Tag Archives: Facebook

This is Summer Camp?


My husband reads the Wall Street Journal in about an hour, most days. I peruse it in a nanosecond, most days. But when something catches my eye I settle in for some good content. Recently a blurb about a rite of passage, summer camp, caught my eye. “Parents scrutinize photos for clues.” I read on.
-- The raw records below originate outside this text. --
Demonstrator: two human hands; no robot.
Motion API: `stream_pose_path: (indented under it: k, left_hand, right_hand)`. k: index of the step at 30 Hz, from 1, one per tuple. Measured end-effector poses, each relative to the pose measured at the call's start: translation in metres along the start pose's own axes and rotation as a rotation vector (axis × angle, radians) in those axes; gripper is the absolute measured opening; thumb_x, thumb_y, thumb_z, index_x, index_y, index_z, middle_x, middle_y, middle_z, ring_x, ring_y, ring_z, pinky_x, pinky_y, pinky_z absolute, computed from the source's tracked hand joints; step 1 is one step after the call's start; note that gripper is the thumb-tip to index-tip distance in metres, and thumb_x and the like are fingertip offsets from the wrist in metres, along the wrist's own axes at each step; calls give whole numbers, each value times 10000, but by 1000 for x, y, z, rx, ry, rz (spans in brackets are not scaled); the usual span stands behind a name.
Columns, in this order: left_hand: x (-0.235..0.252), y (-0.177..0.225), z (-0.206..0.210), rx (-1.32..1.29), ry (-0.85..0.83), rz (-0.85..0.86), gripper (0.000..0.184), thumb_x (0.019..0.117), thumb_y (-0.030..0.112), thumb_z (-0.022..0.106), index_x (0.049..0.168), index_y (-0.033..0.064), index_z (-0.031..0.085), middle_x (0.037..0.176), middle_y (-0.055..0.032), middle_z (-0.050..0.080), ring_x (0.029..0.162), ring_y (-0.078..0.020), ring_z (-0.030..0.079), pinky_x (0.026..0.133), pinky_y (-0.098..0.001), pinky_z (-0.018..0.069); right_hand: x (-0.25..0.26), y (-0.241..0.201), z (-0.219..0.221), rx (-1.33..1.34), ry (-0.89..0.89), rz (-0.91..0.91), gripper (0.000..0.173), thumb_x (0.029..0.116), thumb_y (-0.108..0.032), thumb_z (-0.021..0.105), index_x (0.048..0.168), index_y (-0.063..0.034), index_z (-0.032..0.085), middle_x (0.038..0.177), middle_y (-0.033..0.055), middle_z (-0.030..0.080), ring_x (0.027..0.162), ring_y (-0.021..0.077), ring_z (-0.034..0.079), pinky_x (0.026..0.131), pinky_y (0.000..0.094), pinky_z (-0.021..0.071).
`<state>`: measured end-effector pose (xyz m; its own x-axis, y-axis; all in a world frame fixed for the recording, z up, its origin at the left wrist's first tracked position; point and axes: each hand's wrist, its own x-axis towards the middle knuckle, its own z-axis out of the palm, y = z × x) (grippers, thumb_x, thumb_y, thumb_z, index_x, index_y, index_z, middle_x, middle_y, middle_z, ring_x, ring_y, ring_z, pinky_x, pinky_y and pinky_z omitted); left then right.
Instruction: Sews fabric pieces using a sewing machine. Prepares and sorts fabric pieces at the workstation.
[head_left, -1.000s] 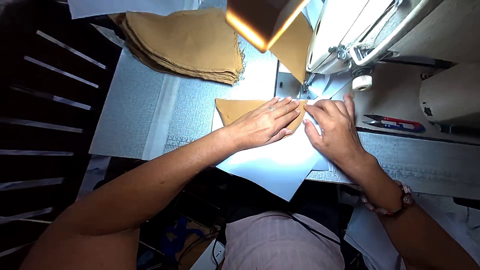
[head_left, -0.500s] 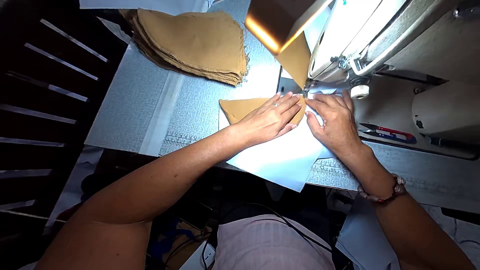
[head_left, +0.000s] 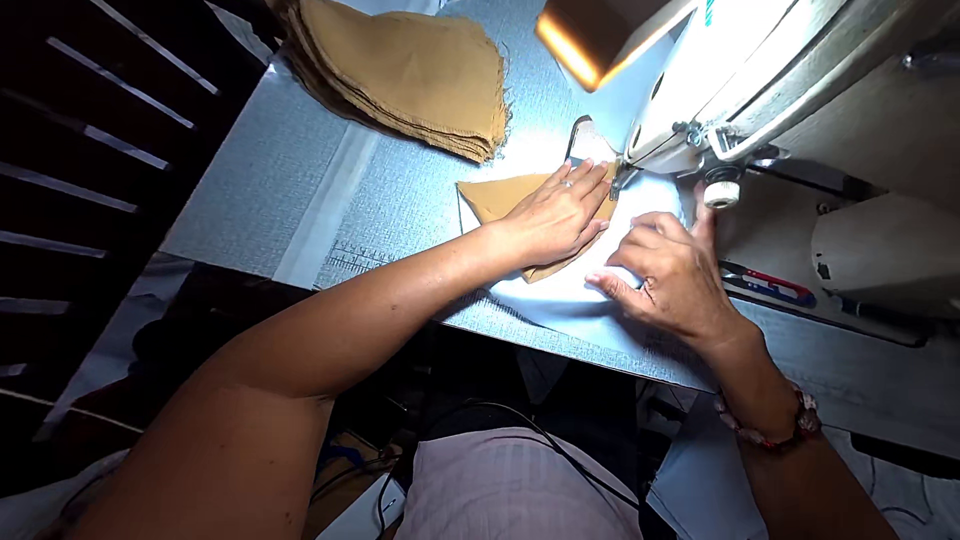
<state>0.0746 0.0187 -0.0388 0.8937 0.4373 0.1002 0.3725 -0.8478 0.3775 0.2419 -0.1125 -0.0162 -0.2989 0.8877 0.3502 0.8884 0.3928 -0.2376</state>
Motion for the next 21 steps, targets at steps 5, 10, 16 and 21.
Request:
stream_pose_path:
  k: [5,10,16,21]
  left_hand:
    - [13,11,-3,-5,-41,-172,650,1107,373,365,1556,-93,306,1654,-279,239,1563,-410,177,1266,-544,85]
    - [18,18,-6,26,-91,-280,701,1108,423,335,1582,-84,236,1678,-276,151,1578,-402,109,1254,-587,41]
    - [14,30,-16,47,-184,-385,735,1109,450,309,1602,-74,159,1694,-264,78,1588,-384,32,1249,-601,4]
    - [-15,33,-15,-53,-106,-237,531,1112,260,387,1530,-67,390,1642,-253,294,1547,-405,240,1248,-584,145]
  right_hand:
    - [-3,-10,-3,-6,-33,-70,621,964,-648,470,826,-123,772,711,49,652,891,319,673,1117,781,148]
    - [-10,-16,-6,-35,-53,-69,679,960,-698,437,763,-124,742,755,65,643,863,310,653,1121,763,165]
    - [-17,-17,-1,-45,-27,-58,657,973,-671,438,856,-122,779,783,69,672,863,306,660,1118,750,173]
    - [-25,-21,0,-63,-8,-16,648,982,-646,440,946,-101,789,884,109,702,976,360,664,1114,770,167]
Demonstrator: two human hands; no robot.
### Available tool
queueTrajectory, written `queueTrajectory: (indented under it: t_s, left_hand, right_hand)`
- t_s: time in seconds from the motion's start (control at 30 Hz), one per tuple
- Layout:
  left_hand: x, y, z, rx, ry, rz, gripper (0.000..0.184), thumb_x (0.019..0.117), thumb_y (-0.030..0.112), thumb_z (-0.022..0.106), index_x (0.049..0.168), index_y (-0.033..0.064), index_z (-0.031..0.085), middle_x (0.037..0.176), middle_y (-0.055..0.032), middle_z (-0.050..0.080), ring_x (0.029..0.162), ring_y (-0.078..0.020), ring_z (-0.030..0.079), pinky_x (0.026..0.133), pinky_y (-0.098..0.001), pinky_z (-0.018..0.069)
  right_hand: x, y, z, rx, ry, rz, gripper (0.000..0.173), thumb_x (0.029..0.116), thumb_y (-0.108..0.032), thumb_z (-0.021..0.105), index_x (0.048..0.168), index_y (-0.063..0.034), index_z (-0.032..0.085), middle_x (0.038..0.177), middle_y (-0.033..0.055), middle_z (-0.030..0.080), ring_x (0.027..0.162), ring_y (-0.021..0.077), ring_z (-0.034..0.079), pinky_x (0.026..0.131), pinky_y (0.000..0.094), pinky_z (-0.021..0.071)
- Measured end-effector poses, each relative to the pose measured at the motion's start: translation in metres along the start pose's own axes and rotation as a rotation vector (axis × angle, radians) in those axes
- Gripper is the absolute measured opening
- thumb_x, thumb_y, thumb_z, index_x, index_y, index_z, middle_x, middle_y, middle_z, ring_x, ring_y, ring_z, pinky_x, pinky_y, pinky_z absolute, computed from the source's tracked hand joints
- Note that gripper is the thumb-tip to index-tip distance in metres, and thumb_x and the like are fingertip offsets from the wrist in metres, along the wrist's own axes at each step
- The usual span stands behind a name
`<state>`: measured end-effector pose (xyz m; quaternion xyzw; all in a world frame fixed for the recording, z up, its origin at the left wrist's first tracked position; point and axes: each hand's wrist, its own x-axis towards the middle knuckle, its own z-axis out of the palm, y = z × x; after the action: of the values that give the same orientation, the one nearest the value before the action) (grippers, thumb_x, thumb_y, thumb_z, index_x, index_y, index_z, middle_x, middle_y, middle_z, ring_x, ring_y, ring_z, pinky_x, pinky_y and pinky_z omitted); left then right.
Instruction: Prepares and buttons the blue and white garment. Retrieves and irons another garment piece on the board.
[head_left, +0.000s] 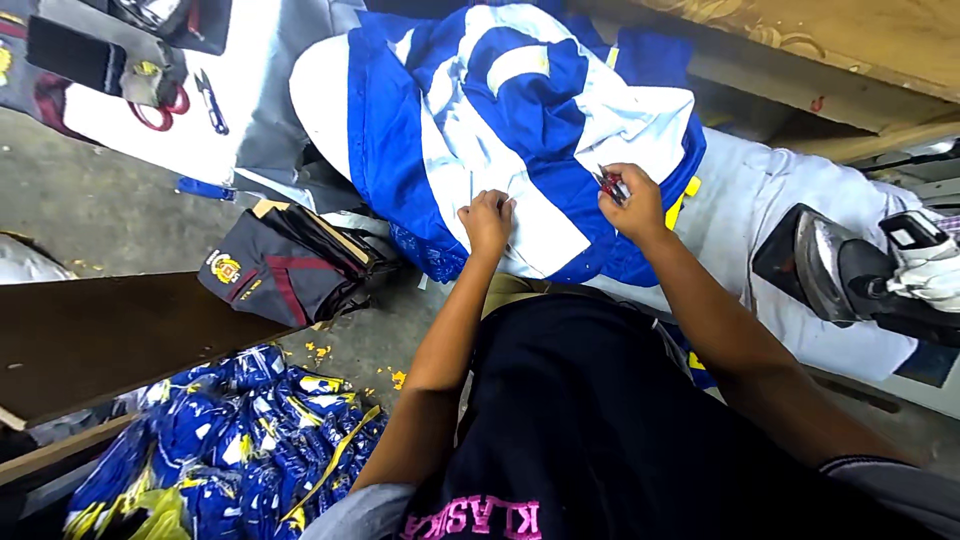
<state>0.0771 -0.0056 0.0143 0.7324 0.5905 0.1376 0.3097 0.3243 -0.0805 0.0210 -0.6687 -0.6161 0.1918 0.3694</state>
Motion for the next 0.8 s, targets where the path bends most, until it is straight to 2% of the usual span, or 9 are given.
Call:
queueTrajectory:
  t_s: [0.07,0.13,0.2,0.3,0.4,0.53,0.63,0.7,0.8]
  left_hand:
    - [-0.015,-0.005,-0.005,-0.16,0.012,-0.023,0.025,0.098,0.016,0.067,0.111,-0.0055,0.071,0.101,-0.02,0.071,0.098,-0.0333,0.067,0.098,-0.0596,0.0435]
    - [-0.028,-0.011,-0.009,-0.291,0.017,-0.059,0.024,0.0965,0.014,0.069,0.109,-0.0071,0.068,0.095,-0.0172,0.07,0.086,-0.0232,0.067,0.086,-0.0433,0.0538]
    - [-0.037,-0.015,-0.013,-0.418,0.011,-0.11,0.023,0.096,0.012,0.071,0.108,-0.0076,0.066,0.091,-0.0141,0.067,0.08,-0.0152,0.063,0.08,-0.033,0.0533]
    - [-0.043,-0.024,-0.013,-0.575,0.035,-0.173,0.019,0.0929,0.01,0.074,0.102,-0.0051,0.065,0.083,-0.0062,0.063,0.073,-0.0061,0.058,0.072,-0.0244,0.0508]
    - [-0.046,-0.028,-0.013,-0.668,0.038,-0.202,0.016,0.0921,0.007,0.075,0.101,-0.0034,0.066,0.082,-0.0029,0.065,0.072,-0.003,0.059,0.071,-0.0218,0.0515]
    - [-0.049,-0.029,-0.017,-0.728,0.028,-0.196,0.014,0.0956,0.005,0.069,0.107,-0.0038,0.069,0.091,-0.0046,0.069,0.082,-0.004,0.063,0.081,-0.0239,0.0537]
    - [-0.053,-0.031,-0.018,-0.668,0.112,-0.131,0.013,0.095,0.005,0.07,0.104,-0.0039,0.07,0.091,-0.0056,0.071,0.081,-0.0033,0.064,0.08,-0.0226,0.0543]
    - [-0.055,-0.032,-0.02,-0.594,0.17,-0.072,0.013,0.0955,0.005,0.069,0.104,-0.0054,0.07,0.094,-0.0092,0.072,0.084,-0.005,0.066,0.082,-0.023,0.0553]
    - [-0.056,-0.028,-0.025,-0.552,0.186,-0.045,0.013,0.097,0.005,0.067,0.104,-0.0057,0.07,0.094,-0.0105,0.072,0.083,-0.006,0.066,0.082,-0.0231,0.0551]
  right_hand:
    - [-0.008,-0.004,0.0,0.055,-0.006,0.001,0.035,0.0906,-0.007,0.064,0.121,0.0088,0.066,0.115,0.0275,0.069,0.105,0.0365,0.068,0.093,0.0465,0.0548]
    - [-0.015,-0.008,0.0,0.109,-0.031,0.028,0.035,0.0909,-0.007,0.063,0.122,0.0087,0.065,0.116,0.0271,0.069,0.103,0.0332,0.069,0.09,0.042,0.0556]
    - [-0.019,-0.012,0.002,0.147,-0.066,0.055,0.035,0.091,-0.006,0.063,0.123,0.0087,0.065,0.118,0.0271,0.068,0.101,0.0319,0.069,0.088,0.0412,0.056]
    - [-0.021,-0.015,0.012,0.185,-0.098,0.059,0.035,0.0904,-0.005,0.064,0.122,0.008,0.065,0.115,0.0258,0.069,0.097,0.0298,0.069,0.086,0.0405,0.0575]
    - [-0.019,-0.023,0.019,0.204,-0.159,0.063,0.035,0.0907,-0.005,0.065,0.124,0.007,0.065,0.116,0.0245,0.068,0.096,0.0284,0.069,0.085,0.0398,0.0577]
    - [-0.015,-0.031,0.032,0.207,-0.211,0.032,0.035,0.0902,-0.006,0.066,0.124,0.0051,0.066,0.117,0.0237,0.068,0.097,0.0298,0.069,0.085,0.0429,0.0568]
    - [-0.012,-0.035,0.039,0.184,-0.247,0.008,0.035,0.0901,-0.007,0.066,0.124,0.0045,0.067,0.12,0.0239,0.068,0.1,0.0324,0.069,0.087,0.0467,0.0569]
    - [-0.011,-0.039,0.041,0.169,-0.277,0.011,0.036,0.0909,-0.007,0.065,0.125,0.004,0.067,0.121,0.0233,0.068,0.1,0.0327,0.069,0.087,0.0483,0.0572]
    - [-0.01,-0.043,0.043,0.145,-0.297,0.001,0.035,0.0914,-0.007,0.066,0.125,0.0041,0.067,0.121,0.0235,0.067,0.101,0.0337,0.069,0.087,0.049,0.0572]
According to this article, many camps nowadays have a photo gallery where parents can log-in to watch their kids. Some parents even tell their kids ahead of time to give signals such as a thumbs-up when photographers are hovering so they’ll know their child is “alright.”  And if little Suzie wasn’t chosen to be the captain of the kickball team or is wearing the flip-flops of someone else, parents can send “polite” emails to counselors in order to rectify such situations. Some parents set their alarms for the middle of the night to check the “updated gallery”.
Surely this is a hoax. Have I been in some time warp and it’s really April and not August and the WSJ is making some not-funny joke about this beloved institution? This just sounds so wrong to me on so many levels! (The least of which is how utterly Orwellian it is!) Shouldn’t children know that at least somewhere on the planet their every move isn’t going to be scrutinized by someone? Wouldn’t summer camp be the perfect place to let a kid just be … a kid?
Attending GA Camp was the pinnacle of my summertime fun as a child. GA is Baptist-talk for “Girls Auxiliary.” If you were a little girl Baptist you were a GA and went to GA camp. If you were a little boy Baptist, you were a “Royal Ambassador” and went to RA Camp. The camp I attended was located somewhere north of Greenville, SC, in an area lush and woodsy. It smelled green. At the time it didn’t matter that woodsy meant tick-infested. Or that lush meant slippery moss. Or that green meant poison ivy. Nobody died.
Days spent at GA camp were simple and carefree. Upon arrival girls were assigned cabins and the most critical event of the week happened in the first 5 minutes – whether or not you landed a top bunk. After that it was a breeze. Revelry woke us up and taps put us to sleep. In between were hours of pure bliss. There was a happy routine of craft time, play time, skit time, slipping and sliding in-the-creek time with a good dose of chapel thrown in to satisfy all the Baptists back at home. Accommodations were crudely built cabins with slamming screen doors as the only ventilation. It was hot as hades and we loved it. The stuff our parents had packed for us mostly stayed packed. We could wear a favorite shirt and shorts “set” five days in a row and nobody cared. Topics of conversation were endless but always came back to boys. It was a week of living-in-the-moment with not a thought for anything or anyone other than the next skit or who might be called on to pray before the next meal. The last thing on our minds was what was happening back at home. We were free; supervised, yes; but in our little minds, we were free.
But now, according to the news article, those days are gone. Camps have sold out to the man, er … the mama.
As I finished reading and was tsk, tsking about these helicopter parents, I popped over to Facebook to get other news from the not-so-esoteric side of the current events spectrum. There was a post by a friend. Nothing surprising there but she had posted a picture of her son who was away … at camp! In the photograph he was shirtless and sitting on a rock; he looked fit and healthy. She said he looked like he missed his mama. I said if looks could kill that camp would’ve had a dead photographer on their hands.
Parenting trends come and go.
Social media touches us daily and for the most part, it’s good, I think.
But summer camp!  Ah … that’s something better left untouched.